» WORK TO COMPLETE: Your answer should consist of the lines below that hold the word "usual".

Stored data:
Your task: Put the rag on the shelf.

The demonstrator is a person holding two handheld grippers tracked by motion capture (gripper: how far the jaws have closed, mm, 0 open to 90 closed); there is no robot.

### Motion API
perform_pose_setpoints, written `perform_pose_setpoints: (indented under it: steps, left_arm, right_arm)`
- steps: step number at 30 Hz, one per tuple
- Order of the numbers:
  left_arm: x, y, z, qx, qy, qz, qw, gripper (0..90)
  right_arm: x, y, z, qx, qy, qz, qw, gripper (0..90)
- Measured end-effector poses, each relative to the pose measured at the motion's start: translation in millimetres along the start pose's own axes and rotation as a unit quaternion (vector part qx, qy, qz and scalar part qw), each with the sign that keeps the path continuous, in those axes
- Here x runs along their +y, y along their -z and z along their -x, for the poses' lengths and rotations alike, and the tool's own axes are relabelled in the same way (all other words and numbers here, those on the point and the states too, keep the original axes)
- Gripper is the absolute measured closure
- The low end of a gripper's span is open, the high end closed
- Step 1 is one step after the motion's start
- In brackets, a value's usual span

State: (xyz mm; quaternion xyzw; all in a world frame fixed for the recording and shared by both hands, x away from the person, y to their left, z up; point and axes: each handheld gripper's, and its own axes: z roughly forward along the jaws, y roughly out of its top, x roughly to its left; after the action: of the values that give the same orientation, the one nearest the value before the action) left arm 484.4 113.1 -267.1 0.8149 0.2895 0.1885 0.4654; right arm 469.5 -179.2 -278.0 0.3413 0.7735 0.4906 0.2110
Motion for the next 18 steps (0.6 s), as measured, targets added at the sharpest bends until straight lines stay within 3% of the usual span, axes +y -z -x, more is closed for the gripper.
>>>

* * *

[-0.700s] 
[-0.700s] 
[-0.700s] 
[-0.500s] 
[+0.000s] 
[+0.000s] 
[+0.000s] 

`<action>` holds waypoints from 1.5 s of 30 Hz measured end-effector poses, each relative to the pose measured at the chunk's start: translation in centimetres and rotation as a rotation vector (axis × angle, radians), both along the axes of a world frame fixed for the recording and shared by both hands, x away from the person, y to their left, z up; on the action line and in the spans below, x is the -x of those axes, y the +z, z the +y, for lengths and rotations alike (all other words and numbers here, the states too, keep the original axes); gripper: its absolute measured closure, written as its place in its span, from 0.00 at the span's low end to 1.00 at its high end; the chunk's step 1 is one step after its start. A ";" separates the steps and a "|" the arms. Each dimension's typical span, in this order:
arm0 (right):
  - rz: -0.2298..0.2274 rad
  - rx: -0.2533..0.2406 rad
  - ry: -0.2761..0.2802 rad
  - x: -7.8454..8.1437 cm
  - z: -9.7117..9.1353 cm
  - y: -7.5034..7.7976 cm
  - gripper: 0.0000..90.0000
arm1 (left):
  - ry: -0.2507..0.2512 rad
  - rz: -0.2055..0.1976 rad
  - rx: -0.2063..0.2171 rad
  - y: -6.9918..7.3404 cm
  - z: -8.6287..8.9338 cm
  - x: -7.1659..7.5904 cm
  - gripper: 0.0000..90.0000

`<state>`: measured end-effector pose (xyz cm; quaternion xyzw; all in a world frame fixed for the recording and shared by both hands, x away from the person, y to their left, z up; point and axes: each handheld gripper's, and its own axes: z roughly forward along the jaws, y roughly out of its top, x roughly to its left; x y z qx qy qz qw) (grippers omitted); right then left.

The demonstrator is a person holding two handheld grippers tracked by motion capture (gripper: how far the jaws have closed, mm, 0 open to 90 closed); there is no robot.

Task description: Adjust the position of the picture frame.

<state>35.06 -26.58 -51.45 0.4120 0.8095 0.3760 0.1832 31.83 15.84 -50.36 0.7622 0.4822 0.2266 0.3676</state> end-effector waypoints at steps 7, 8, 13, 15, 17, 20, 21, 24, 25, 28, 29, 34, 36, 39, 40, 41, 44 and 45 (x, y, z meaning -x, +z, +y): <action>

» OUTPUT OF THE EXERCISE:
- In brackets, a value's usual span
Motion for the next 18 steps (0.6 s), as measured, targets added at the sharpest bends until straight lines stay within 3% of the usual span, axes +y -z -x, more is closed for the gripper.

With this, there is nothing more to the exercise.